Note that all of your examples have experts on all sides of the argument. If evidence doesn't matter, then there's enough expert testimony to back that cigarettes aren't harmful for your health and that vaccines cause autism. Because experts.
Your example disagreements have definite conclusions, because there was copious evidence supporting one side of the argument. For example, there was a three orders of magnitude drop in US measles cases right after the introduction of the measles vaccine. And similar drops can be seen in other countries as respective vaccines are introduced. And the side effects of these diseases can be just as dire as autism, the alleged side effect of vaccination. There is a very straightforward argument to be made for continuing vaccination, even if it did cause autism due to the people whose lives are saved from these diseases.
Similarly, there is very strong evidence over large numbers of people that smoking harms people, both the smokers and people who are exposed to high levels of second hand smoke.
The special features of these debates is that one doesn't need to listen to the experts. One can study the evidence directly.
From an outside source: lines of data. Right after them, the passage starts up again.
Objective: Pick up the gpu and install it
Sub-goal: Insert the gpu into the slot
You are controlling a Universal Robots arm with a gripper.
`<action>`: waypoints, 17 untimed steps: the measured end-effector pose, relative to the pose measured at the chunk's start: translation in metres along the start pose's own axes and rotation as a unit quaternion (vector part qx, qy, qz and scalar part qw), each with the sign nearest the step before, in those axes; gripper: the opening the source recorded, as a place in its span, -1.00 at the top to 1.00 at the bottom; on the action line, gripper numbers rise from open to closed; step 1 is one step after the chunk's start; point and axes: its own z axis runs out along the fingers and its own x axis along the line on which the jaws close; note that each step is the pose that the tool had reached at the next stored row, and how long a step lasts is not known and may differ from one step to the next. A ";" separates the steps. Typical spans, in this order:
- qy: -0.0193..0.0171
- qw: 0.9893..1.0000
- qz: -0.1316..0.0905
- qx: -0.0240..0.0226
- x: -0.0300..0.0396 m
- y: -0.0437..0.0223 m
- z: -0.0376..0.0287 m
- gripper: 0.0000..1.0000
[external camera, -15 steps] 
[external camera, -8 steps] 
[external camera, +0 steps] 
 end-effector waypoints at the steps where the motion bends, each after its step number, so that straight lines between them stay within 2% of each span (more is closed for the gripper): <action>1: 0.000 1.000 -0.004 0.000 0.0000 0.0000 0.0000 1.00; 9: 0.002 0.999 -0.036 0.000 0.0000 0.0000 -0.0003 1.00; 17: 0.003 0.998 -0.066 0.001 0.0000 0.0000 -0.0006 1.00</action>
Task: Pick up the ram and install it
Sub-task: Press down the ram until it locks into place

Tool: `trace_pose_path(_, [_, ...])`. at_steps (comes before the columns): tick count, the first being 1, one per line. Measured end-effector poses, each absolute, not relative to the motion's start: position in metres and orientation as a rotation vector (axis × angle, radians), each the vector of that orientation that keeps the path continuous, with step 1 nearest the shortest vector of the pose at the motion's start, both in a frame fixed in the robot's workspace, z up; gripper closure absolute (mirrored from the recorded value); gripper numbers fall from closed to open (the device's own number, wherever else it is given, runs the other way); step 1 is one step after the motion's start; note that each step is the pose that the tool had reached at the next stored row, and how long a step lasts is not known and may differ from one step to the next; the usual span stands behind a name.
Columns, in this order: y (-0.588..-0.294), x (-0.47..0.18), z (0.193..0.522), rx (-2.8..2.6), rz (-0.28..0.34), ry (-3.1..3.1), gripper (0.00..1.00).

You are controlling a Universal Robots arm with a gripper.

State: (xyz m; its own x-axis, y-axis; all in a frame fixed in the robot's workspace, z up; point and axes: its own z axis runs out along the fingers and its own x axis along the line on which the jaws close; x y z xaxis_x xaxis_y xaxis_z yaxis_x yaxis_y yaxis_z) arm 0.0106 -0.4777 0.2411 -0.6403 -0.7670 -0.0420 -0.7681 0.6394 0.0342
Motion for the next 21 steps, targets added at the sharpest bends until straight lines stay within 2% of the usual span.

What I think is dishonest here is the assertion that the evidence for the claims of catastrophic anthropogenic global warming (CAGW) is just as strong as the two examples you gave and just as easy to examine to confirm. It isn't. After all, we don't measure directly any weather or climate phenomena before about 150 years ago. Every is estimated via paleoclimate proxies. And these estimates are very subjective, dependent on how they are manipulated. For example, the first reconstruction of global mean temperature over the past millenium which eliminated the Medieval Warm Period, the "Hockey Stick", by Mann and Jones, turned out to have a serious statistical error, which conveniently caused even random noise to be transformed to the desired "hockey stick" shape, most of the millennium being nearly flat except for a sharp rise in temperature at the end in the Industrial Age. What is particularly interesting is that after this research was called into question, within a few years, supposedly independent research had been released showing the same shape.
Where else in science, would scientists work so hard to recover a broken result? I'd say economics which has long been held captive by a variety of special interests. In most fields, bad research would be a warning sign to look hard at the problem and carefully reevaluate the original claim, rather than rush through new analyses to back the original claim.
And then we have the second tenuous claim, that it is catastrophic. The evidence for this is laughable. A particular notorious example are the claims of extreme weather. They come in two variants. The first are claims that various special cases of weather are due to global warming. These are inherently dishonest both because it is nearly impossible to show that any single incident of weather was made worse by global warming. One shows correlation by looking at lots of data. Even the instrument period of the past 150 years often doesn't have enough data to back these claims.
The second approach is to study the models and make predictions from those, though not couched as such. So it is claimed that say, tornadoes are 33% stronger in terms of damage inflicted than they used to be, or there are more hurricanes, when what is really meant is that the researcher is extrapolating from a model, rather than reality, and no one has a clue yet whether the hypothesized effect occurs because the necessary data isn't yet present.
My view is that in climate research, we have a real life demonstration that experts are not evidence.